There was once a neighborhood dog that was rabid and would attack passers by. The owner of the dog would dispute the reputation of the dog to everyone, saying that the dog was just defending himself and defending his territory and that if people would only just UNDERSTAND the dog's motives and what he was REALLY trying to do that it would all make sense. The dog didn't attack anyone who didn't deserve it, more or less.
Then one day the dog wanted more food than the master thought he deserved and bit the dog's owner. The owner said, "Damn! That hurt. You're a bad dog!" But since the dog had been allowed to harass and even bite passers by for years could the owner really suddenly blame the dog for being exactly what the owner let the dog be? Why was it only unjust for the dog to attack and harass his master when his attacks on others had gone by not only without complaint but with defenses? The owner trusted that the dog would NEVER bite him. The truth was simply that the evidence of the dog's cantankerous nature had always been there but the man simply ignored what was before him because so long as the dog was attacking other people and not him the fault was probably that of those who got bitten.

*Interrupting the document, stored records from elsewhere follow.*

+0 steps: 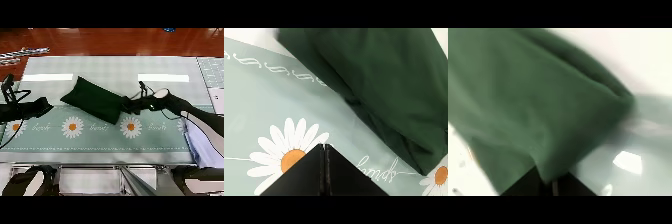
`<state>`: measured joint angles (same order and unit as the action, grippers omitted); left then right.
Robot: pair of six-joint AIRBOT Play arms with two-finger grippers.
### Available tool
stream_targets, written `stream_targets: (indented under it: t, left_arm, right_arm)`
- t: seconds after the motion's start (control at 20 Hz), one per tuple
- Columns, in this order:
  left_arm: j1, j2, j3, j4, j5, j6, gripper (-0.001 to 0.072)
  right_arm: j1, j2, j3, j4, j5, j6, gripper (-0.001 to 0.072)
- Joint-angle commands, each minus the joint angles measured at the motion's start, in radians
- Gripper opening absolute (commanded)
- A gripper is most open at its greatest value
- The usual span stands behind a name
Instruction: Fold the shirts.
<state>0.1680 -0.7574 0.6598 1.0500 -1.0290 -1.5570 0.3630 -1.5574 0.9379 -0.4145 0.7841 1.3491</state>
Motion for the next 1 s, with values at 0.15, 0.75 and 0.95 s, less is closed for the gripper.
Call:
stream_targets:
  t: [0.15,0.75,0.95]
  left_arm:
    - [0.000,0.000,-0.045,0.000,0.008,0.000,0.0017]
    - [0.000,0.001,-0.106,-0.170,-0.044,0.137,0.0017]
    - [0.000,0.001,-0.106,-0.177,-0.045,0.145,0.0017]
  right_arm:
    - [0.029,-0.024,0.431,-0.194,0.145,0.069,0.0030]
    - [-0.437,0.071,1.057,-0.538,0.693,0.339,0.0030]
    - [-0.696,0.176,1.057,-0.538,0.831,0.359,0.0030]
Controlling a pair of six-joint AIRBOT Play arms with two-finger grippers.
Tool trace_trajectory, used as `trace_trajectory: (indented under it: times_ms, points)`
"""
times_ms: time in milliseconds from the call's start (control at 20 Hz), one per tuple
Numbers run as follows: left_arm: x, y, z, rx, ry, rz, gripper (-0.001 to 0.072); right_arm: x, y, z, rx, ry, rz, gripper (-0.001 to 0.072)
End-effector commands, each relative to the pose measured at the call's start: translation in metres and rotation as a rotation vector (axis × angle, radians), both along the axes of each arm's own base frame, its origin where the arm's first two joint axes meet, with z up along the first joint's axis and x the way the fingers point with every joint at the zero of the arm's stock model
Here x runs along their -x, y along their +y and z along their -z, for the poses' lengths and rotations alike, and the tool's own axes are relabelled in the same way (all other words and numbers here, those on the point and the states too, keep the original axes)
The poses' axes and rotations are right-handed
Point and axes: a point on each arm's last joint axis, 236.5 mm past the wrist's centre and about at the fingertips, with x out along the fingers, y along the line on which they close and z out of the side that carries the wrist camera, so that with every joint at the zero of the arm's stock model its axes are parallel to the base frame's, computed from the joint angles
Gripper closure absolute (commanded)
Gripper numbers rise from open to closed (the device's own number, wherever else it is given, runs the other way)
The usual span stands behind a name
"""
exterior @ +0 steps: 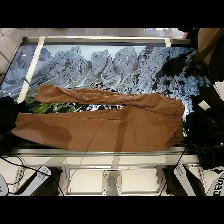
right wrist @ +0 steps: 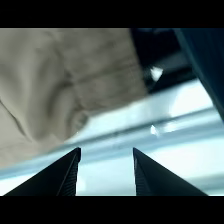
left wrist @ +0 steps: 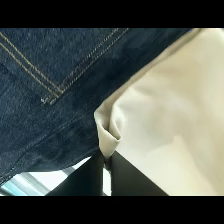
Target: Fold the clothes and pants, and hang the long-sleeved shirts on hangers.
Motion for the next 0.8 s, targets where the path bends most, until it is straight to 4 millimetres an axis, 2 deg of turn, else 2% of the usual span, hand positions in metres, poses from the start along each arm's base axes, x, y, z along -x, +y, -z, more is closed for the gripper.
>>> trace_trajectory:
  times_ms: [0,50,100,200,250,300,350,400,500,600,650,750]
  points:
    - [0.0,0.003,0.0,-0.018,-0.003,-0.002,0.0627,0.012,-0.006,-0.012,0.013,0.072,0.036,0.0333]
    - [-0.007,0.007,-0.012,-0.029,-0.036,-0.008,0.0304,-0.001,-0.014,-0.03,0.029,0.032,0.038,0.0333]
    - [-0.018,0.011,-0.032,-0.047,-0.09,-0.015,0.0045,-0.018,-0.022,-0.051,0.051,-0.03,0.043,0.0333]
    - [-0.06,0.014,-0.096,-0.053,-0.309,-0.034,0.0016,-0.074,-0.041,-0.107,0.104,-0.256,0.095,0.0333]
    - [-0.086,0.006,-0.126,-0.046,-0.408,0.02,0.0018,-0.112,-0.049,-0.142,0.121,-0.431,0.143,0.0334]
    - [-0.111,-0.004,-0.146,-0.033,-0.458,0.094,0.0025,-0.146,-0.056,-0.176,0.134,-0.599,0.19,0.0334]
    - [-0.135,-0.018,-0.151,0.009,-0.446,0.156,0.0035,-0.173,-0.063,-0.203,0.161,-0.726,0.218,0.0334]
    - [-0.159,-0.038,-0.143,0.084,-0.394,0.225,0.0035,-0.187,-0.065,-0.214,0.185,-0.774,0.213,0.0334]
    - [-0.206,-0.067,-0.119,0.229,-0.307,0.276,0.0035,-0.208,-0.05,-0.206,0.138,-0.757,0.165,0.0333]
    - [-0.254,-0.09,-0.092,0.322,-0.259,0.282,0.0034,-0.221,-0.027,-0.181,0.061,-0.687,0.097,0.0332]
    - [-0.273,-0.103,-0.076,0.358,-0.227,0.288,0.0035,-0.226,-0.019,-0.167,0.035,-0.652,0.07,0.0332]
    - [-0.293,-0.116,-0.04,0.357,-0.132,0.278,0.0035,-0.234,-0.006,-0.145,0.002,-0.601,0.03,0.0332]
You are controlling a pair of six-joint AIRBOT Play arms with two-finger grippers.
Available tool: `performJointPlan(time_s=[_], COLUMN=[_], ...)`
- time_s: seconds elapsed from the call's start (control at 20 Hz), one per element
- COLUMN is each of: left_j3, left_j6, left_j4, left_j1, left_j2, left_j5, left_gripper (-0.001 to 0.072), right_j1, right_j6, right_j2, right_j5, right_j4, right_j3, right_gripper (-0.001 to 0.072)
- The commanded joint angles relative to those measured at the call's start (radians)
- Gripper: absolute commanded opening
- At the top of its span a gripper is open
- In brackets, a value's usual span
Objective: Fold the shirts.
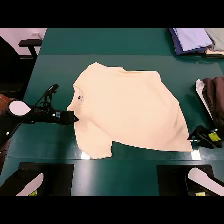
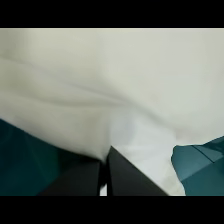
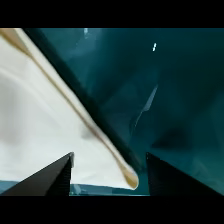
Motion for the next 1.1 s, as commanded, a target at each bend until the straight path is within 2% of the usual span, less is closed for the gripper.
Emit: performJointPlan(time_s=[0.0, 0.05, 0.15, 0.25, 0.35, 0.4, 0.65, 0.75, 1.05], left_j3=[0.003, 0.003, 0.003, 0.005, 0.025, 0.046, 0.307, 0.476, 1.064], left_j6=[0.002, 0.002, 0.002, 0.010, 0.010, 0.010, -0.026, -0.026, -0.060], left_j4=[0.000, 0.000, 0.000, 0.000, 0.001, 0.005, 0.122, 0.151, 0.213], left_j1=[0.000, 0.000, 0.000, 0.000, 0.000, 0.000, 0.000, 0.000, 0.000], left_j2=[0.001, 0.001, 0.001, 0.001, 0.010, 0.030, 0.097, 0.101, 0.111], left_j5=[0.001, -0.001, -0.016, -0.036, -0.050, -0.048, -0.140, -0.191, -0.216], left_gripper=[0.0024, 0.0025, 0.0025, 0.0024, 0.0022, 0.0022, 0.0023, 0.0023, 0.0023], right_j1=[0.076, 0.100, 0.139, 0.175, 0.207, 0.217, 0.293, 0.344, 0.417], right_j6=[0.002, 0.005, 0.005, 0.004, 0.003, 0.003, 0.005, 0.013, 0.033], right_j2=[-0.048, -0.053, -0.048, -0.014, 0.060, 0.100, 0.275, 0.315, 0.351], right_j5=[-0.027, -0.026, -0.009, -0.001, -0.008, -0.010, -0.002, 0.004, 0.002], right_j4=[-0.013, -0.013, -0.008, -0.009, -0.009, -0.008, -0.005, -0.005, -0.006], right_j3=[-0.029, -0.029, -0.028, -0.028, -0.027, -0.023, 0.183, 0.347, 0.939], right_gripper=[0.0508, 0.0501, 0.0333, 0.0221, 0.0066, 0.0029, 0.0015, 0.0015, 0.0015])
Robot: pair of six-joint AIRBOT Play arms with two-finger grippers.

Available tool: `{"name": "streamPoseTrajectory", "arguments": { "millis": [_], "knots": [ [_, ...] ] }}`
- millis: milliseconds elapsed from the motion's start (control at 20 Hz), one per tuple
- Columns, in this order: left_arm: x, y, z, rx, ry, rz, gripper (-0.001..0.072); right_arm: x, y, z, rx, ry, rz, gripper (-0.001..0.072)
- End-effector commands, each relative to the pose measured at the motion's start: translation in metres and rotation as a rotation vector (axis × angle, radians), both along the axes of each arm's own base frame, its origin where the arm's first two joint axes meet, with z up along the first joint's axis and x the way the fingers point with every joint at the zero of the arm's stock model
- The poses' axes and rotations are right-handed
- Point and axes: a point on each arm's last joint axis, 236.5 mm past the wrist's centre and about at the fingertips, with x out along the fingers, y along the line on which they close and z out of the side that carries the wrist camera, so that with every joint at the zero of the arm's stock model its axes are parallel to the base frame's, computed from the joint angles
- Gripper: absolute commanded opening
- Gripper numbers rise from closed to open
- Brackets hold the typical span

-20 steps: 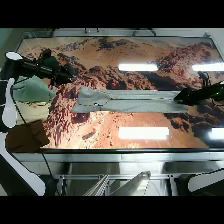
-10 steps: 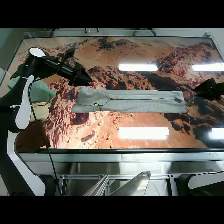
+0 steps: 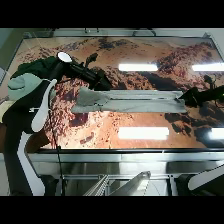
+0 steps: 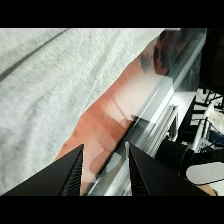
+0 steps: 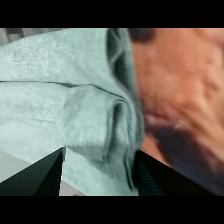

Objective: Fold the shirts.

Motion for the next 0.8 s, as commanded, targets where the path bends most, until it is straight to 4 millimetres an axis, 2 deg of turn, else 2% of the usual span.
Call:
{"name": "streamPoseTrajectory", "arguments": {
  "millis": [0,50,100,150,200,300,400,500,600,750],
  "knots": [
    [-0.016,-0.031,-0.023,0.010,0.024,-0.042,0.0294,0.002,0.019,-0.021,-0.017,0.034,0.036,0.0501],
    [-0.018,-0.038,-0.030,0.014,0.027,-0.045,0.0294,0.003,0.024,-0.021,-0.017,0.030,0.044,0.0494],
    [-0.018,-0.045,-0.036,0.018,0.024,-0.040,0.0294,0.006,0.030,-0.018,0.000,0.022,0.043,0.0299],
    [-0.017,-0.052,-0.043,0.020,0.018,-0.028,0.0294,0.009,0.033,-0.015,0.017,0.013,0.034,0.0070],
    [-0.014,-0.061,-0.049,0.024,0.004,-0.011,0.0293,0.014,0.037,-0.009,0.049,-0.001,0.018,0.0015],
    [-0.007,-0.079,-0.060,0.029,-0.031,0.029,0.0292,0.016,0.047,0.008,0.116,-0.017,0.018,0.0014],
    [0.002,-0.094,-0.070,0.034,-0.070,0.079,0.0184,0.008,0.054,0.029,0.147,-0.035,0.068,0.0014],
    [0.008,-0.103,-0.080,0.039,-0.092,0.112,0.0184,0.001,0.058,0.057,0.153,-0.067,0.116,0.0014],
    [0.005,-0.106,-0.093,0.050,-0.075,0.115,0.0185,0.003,0.061,0.095,0.144,-0.151,0.143,0.0014],
    [-0.004,-0.109,-0.104,0.057,-0.017,0.112,0.0166,0.010,0.080,0.176,0.219,-0.354,0.164,0.0014]
  ]
}}
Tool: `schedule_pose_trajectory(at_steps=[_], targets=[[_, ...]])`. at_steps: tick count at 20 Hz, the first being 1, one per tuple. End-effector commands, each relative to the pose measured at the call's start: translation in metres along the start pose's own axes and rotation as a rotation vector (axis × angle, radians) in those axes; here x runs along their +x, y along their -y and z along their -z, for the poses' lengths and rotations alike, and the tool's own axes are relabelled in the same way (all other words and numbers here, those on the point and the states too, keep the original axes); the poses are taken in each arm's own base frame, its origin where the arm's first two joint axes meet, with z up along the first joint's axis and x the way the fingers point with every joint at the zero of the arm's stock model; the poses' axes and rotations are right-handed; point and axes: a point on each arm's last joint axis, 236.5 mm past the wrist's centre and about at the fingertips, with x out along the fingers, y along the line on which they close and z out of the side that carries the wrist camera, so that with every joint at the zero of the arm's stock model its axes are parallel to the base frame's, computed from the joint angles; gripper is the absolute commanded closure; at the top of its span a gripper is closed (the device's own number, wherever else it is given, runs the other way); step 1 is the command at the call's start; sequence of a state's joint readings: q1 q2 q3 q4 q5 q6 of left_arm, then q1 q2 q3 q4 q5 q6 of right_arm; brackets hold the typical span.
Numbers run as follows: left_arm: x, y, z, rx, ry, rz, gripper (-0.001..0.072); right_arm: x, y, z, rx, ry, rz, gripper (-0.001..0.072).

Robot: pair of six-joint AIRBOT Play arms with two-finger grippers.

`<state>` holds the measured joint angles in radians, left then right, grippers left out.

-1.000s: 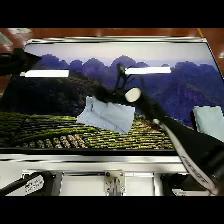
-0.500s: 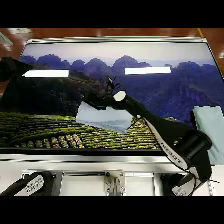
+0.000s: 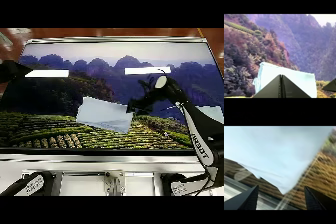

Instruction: Fold the shirts.

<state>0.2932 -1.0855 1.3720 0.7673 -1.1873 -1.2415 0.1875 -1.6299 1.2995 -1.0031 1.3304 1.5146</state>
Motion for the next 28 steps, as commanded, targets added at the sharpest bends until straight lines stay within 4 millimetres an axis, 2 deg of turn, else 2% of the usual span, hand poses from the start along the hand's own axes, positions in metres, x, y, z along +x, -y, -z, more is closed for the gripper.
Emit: schedule_pose_trajectory(at_steps=[1, 3, 8, 9, 10, 11, 13, 15, 17, 18, 20, 22, 24, 26, 28], targets=[[0.000, 0.000, 0.001, 0.000, -0.004, -0.002, 0.0674, 0.018, 0.030, 0.017, 0.145, -0.019, -0.085, 0.0014], [0.000, 0.000, 0.001, -0.001, -0.004, -0.002, 0.0674, 0.040, 0.027, 0.011, 0.185, 0.031, -0.144, 0.0014], [0.000, 0.000, 0.001, -0.019, -0.004, -0.002, 0.0674, 0.069, 0.013, -0.024, 0.304, 0.138, -0.255, 0.0018], [0.000, 0.000, 0.001, -0.019, -0.004, -0.002, 0.0674, 0.073, 0.009, -0.028, 0.310, 0.151, -0.264, 0.0067], [0.000, 0.000, 0.001, -0.019, -0.004, -0.002, 0.0674, 0.073, 0.002, -0.032, 0.288, 0.169, -0.280, 0.0321], [0.000, 0.000, 0.001, -0.019, -0.004, -0.002, 0.0674, 0.070, -0.004, -0.034, 0.245, 0.185, -0.299, 0.0651], [0.000, 0.000, 0.001, -0.019, -0.004, -0.002, 0.0674, 0.044, -0.016, -0.041, 0.117, 0.235, -0.333, 0.0647], [0.000, 0.000, 0.001, -0.019, -0.004, -0.002, 0.0674, -0.010, -0.017, -0.061, 0.031, 0.360, -0.323, 0.0647], [0.000, 0.000, 0.001, -0.019, -0.004, -0.002, 0.0674, -0.091, -0.010, -0.083, -0.016, 0.541, -0.288, 0.0647], [0.000, 0.000, 0.001, -0.018, -0.004, -0.002, 0.0674, -0.138, 0.000, -0.090, -0.005, 0.642, -0.264, 0.0647], [0.000, 0.000, 0.001, -0.017, -0.005, -0.002, 0.0674, -0.226, 0.034, -0.092, 0.054, 0.816, -0.190, 0.0647], [0.000, 0.000, 0.001, -0.014, -0.005, -0.002, 0.0674, -0.297, 0.078, -0.072, 0.157, 0.923, -0.118, 0.0648], [0.000, 0.000, 0.002, -0.014, -0.008, -0.001, 0.0674, -0.349, 0.116, -0.043, 0.250, 0.992, -0.080, 0.0647], [0.000, 0.001, 0.005, -0.012, -0.020, 0.003, 0.0674, -0.383, 0.146, -0.012, 0.324, 1.033, -0.054, 0.0647], [0.000, 0.002, 0.008, 0.026, -0.033, 0.007, 0.0674, -0.407, 0.182, 0.013, 0.445, 1.082, -0.046, 0.0647]])
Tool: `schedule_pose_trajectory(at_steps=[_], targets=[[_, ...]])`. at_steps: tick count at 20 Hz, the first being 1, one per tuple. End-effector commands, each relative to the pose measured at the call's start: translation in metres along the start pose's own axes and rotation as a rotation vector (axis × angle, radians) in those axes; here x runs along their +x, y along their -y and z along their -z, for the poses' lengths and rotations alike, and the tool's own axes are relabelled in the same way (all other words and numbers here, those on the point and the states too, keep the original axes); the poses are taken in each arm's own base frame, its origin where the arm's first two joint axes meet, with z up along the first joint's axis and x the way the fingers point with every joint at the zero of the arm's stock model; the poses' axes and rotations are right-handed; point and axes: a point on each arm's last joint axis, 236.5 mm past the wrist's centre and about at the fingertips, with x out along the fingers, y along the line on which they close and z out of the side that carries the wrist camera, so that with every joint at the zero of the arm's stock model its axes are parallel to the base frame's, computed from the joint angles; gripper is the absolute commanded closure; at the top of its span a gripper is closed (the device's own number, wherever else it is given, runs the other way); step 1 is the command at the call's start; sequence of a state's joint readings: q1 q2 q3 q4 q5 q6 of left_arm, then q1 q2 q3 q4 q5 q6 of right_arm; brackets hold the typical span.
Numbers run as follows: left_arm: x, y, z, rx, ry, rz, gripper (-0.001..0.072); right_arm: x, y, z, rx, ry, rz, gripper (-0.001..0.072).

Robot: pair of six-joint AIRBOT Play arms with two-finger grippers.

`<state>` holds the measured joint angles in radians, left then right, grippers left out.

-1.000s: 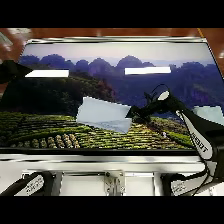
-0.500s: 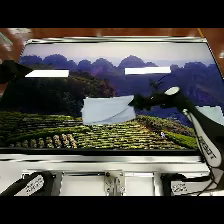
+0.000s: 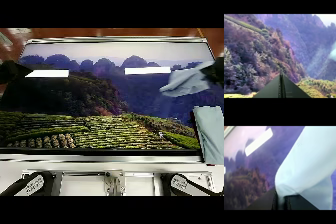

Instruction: Fold the shirts.

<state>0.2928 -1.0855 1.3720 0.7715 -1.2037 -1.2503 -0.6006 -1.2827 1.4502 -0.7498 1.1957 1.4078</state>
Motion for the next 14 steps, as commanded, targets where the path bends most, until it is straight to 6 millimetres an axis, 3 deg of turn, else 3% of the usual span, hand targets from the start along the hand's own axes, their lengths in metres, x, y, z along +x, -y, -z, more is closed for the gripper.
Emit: schedule_pose_trajectory(at_steps=[1, 3, 6, 14], targets=[[-0.001, 0.002, 0.007, 0.034, -0.029, 0.009, 0.0674, -0.072, 0.062, -0.030, 0.162, 0.111, 0.121, 0.0647], [-0.001, 0.004, 0.014, 0.034, -0.058, 0.019, 0.0674, -0.096, 0.100, -0.024, 0.224, 0.107, 0.214, 0.0647], [-0.001, 0.005, 0.016, 0.034, -0.067, 0.022, 0.0674, -0.125, 0.140, 0.015, 0.270, -0.019, 0.339, 0.0647], [-0.001, 0.005, 0.016, 0.043, -0.067, 0.023, 0.0674, -0.186, 0.167, 0.066, 0.372, -0.123, 0.486, 0.0647]])
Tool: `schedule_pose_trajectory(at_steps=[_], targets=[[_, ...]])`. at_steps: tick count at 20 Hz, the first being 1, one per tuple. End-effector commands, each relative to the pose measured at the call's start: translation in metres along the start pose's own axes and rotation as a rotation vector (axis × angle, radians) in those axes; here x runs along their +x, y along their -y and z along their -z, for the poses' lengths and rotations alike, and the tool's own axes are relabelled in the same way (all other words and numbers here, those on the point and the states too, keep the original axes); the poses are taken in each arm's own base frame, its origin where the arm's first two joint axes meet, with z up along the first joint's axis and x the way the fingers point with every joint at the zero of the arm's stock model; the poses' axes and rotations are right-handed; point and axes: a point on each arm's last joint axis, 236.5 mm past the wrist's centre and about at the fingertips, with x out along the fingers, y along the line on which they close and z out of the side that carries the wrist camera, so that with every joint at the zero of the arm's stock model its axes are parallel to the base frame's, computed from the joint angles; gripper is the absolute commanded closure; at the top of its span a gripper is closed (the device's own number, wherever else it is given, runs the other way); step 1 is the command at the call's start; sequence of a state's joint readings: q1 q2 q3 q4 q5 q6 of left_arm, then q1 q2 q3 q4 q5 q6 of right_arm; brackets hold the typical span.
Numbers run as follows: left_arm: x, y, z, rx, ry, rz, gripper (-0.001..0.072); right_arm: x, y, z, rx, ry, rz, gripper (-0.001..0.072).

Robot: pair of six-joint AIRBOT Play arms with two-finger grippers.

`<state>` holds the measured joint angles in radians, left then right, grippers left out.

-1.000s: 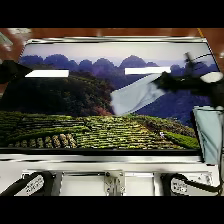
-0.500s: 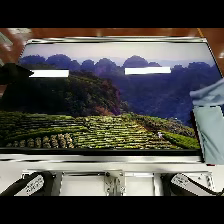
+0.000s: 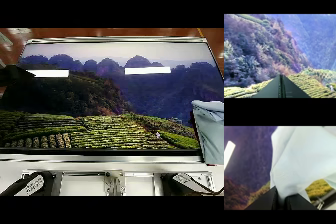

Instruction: Fold the shirts.

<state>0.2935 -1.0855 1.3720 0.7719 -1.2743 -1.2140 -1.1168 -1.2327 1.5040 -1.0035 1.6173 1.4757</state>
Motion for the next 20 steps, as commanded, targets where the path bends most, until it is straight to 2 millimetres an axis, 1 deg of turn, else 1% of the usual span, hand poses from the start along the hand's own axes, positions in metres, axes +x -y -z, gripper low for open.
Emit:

So at question here is whether or not we can meaningfully parse blame now. We can, to be sure, but in a way it is an exercise that is merely Sissyphean. The dog is to blame for choosing to bite even if by nature and permission of his master. Conversely, the master is guilty of not defending those attacked by the dog befire and, while clearly not deserving to get bit by his own dog any more than anyone else, bears culpability. It's sad, but true. The neighbors who wanted the dog's aberrant behavior challenged got ignored and what can they do now that the dog has bitten pretty much everyone in the neighborhood? To say that the dog's behavior is a problem is too late, by now the dog's conduct has become the responsibility of all, in an admittedly broad manner of speaking. The neighbors who decided to not go near the dog turned out to be smarter than all the people who thought the dog would not bite them. By way of caveat, perhaps I should say I've always liked cats better. :)
The dog whose bark was worse than his bite probably didn't invent that saying. It was probably coined by a dog whose bite was much worse than his bark, and whose bark was still pretty nasty.
Aphorisms are peculiar things. I once heard an explanation that to be a peace-maker sometimes only happens when you destroy all your enemies so that there can finally be peace. Yeah, blessed are those peace-makers, eh? An interpretation so spectacularly at odds with nearly two millenia of Christian tradition might go unnoticed by people who heard this interpretation until it were actually applied! Not exactly dipping into the same well that Matthew Henry and Wesley drew from (to pick the most obvious choices of standard free on-line commentary by venerable commentators of the past).
I grant that it is, in the Apocalypse, totally true, but bringing forward that definition of peace-making that is reserved only for Christ is what someone might somewhat laconically call an over-realized eschatology.